Themen / Sozialpolitik

Misshandelt, eingesperrt, entmündigt. Die Würde alter Menschen wird täglich verletzt

20. März 2002

Grundrechte-Report 2002, S. 71-78

Menschen­un­wür­dige Bedingungen in Pflege­heimen

Der UN-Ausschuss für wirtschaftliche, soziale und kulturelle Rechte kam am 31. August 2001 für die Bundesrepublik zu einem erschreckenden Befund: «Das Komitee gibt seiner großen Sorge Ausdruck über die menschenunwürdigen Bedingungen in Pflegeheimen infolge von strukturellen Mängeln im Pflegebereich. » Das UN-Gremium forderte die Bundesrepublik dringend zu Maßnahmen auf, die Situation in den Pflegeheimen zu verbessern.
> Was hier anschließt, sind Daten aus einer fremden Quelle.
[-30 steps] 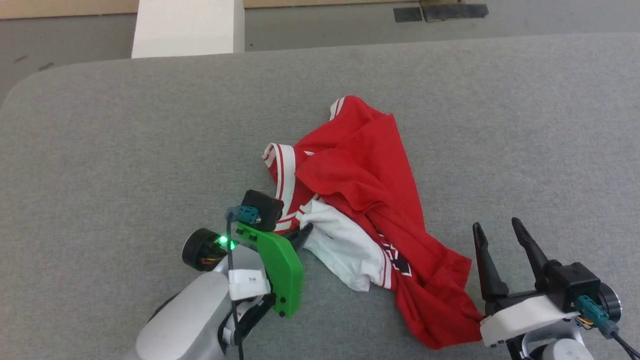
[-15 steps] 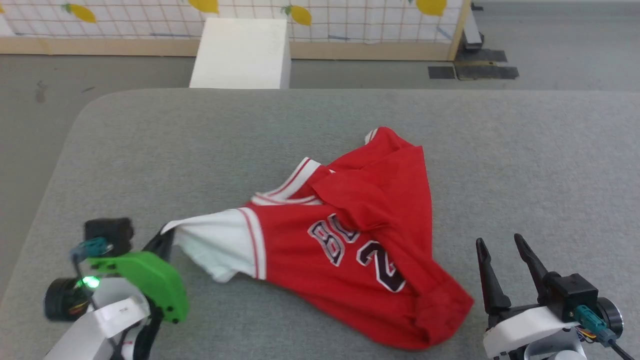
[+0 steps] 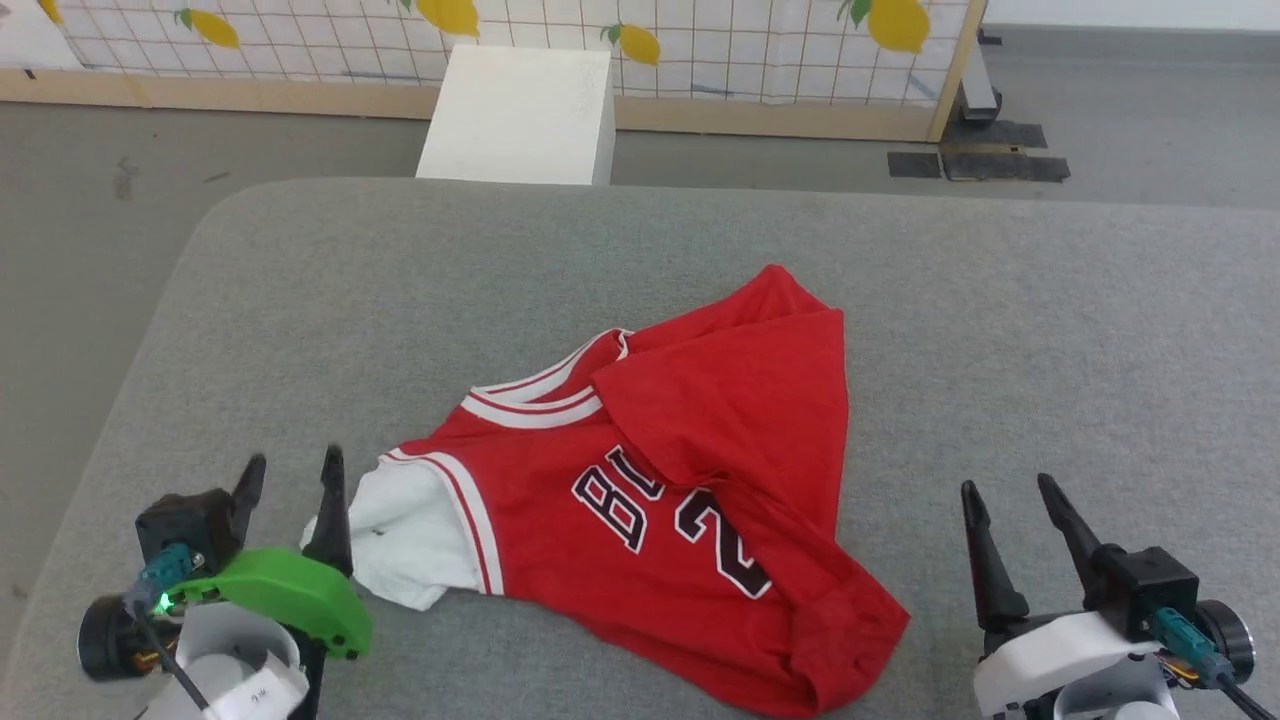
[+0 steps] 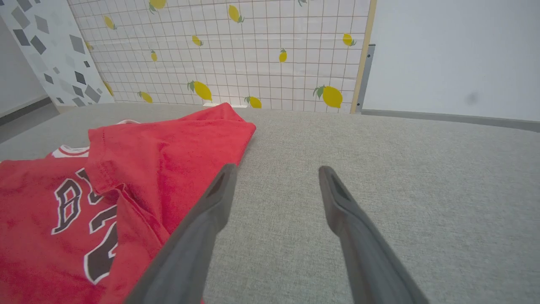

Das Votum des UN-Gremiums stützte sich wesentlich auf einen Bericht des «Forums zur Verbesserung der Situation pflegebedürftiger Menschen» über durchgeführte Qualitätsprüfungen, die schlimme Defizite in der stationären Altenpflege belegen. Unter anderem

• sind bis zu 85 Prozent der Bewohner unterernährt,

• leiden ca. 36 Prozent an Austrocknung durch zu wenig Flüssigkeitsaufnahme,

• leidet jede/r Dritte an akuten Folgeschäden mangelhafter Pflege, ist zum Beispiel wund gelegen,

• ist die Pflege nur in knapp 5 Prozent aller Fälle angemessen.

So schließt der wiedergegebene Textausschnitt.